Letter to Kazimierz Twardowski written 02.06.1917

Cracow 2/6/1917



            Your Magnificence!

            I’ve learned from my friend J. Chmieliński [O1] that he spoke with Your Magnificence about my difficult position concerning the matter of my doctorate in Freiburg and about thoughts of possibly giving it up in view of our very sad national relations with our liberators.

            First of all, I hasten to fervently thank Your Magnificence for Your gracious interest in my professional plans. The true kindness manifested in this interest, for which I am profoundly grateful to Your Magnificence, is extremely precious to me.

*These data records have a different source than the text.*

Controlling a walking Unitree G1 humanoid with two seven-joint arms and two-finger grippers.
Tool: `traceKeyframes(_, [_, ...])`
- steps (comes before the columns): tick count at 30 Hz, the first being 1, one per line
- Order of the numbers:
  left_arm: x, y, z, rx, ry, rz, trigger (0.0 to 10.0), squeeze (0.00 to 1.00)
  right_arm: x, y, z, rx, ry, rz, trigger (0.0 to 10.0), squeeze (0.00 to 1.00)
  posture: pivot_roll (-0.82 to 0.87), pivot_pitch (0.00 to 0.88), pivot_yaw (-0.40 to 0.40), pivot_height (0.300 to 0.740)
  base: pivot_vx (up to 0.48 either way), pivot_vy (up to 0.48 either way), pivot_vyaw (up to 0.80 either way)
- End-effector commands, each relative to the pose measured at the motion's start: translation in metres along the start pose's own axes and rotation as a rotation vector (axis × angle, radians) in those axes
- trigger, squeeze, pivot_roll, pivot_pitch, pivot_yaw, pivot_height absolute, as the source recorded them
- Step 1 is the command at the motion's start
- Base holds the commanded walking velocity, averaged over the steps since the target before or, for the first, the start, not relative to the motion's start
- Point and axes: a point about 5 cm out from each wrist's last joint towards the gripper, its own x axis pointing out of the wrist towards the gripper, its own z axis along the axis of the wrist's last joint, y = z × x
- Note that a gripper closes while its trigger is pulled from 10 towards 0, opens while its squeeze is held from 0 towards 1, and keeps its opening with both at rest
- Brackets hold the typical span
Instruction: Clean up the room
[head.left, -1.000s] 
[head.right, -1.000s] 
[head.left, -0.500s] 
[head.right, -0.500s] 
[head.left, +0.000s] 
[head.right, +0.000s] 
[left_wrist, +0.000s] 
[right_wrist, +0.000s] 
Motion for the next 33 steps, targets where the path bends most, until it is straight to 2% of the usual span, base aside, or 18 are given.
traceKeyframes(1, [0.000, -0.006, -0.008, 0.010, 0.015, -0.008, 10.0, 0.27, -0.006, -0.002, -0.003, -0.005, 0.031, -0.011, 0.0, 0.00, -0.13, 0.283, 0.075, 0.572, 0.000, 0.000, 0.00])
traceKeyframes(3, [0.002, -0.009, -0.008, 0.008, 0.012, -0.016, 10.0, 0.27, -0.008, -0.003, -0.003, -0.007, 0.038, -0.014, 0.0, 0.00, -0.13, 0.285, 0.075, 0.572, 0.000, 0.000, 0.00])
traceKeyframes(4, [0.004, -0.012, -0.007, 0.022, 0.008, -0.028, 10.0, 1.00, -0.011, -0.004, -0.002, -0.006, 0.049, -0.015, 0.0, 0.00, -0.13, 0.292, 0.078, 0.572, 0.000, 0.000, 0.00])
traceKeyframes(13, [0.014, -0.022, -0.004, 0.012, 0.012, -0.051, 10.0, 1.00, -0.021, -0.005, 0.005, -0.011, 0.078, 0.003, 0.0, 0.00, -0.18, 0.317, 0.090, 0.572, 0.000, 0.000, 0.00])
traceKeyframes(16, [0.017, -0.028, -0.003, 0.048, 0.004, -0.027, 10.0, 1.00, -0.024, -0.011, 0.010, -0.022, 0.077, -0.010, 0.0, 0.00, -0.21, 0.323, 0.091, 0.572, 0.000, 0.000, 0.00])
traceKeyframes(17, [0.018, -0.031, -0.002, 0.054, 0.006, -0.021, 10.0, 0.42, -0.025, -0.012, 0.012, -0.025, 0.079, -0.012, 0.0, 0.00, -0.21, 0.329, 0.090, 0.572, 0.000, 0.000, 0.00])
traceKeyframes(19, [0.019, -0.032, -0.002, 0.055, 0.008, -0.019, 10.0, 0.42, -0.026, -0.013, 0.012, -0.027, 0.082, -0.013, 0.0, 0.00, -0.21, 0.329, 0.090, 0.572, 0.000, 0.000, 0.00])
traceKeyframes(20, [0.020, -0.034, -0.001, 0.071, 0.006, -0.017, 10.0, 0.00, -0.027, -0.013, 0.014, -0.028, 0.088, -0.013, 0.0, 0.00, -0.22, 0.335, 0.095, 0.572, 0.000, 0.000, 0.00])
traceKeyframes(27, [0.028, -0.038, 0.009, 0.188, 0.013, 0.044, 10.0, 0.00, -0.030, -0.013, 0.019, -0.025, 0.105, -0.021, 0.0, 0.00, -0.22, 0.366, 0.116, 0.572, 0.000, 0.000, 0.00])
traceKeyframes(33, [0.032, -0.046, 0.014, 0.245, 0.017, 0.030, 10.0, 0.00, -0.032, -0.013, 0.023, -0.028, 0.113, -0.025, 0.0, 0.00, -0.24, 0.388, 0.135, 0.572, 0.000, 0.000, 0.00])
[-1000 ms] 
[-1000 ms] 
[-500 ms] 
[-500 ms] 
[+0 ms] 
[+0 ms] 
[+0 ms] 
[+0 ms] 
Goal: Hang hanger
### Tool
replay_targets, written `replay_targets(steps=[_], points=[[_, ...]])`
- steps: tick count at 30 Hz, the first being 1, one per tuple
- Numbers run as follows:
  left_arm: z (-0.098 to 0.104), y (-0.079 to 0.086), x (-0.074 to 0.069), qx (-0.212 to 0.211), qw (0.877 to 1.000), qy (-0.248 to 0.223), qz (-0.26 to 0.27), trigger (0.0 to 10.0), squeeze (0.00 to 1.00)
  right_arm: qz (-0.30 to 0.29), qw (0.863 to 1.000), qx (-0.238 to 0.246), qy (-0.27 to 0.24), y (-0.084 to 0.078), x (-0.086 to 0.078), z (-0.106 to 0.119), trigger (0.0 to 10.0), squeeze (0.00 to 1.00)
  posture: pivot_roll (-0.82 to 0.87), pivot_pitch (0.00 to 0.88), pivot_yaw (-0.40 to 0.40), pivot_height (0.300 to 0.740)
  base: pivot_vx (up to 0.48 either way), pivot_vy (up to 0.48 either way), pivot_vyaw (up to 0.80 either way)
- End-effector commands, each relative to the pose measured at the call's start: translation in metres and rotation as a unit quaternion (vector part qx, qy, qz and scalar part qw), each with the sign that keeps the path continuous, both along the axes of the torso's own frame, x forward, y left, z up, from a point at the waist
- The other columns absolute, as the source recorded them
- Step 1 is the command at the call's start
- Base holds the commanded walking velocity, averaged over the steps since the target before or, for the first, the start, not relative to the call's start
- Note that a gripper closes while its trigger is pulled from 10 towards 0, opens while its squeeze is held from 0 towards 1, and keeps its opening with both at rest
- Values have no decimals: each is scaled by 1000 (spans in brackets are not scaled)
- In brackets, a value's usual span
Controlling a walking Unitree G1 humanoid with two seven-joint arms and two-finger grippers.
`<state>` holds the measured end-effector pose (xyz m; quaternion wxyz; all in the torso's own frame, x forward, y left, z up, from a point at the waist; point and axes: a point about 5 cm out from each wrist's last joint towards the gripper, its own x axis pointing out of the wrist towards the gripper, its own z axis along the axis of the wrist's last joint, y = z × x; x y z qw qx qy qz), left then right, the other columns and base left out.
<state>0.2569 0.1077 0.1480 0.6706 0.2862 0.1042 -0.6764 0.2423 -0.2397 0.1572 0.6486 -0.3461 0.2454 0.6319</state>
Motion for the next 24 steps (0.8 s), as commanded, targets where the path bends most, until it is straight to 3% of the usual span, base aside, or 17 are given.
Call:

            Some weeks ago I was expecting I’d manage to show up in Lviv for one or two days and pay my respects to Your Magnificence, and to take the opportunity to present my situation in person, as I was touring the devastated villages and cities of Galicia with my father. Unfortunately, it so happened that I was obliged to return to Cracow from Przemyśl. As of now, though, I don’t know whether I’ll manage to make an appearance in Lviv very soon. Writing about the whole thing is a bit difficult for me, especially since, given the impossibility of speaking in person to Prof. Husserl, with whom my personal relationships have not changed at all, my hands are tied for the time being. In this respect I personally owe so much to Prof. Husserl that it’s truly difficult for me to find the right course of conduct. Thus I’ve decided to wait for some time. Maybe international relations will clarify themselves, or at least shape themselves so unequivocally that the impossibility of achieving my doctorate abroad will no longer be in doubt. Moreover, another thing arguing for a delayed decision is that one of the Freiburg professors is supposed to come to Cracow soon – with the purpose of conducting some studies, either archaeological or related to art history – and that Prof. Husserl asked me to facilitate this professor’s acquaintance with the local academics. Perhaps, through the mediation of this professor, I’ll be able to communicate with Prof. Husserl and the matter will finally be cleared up.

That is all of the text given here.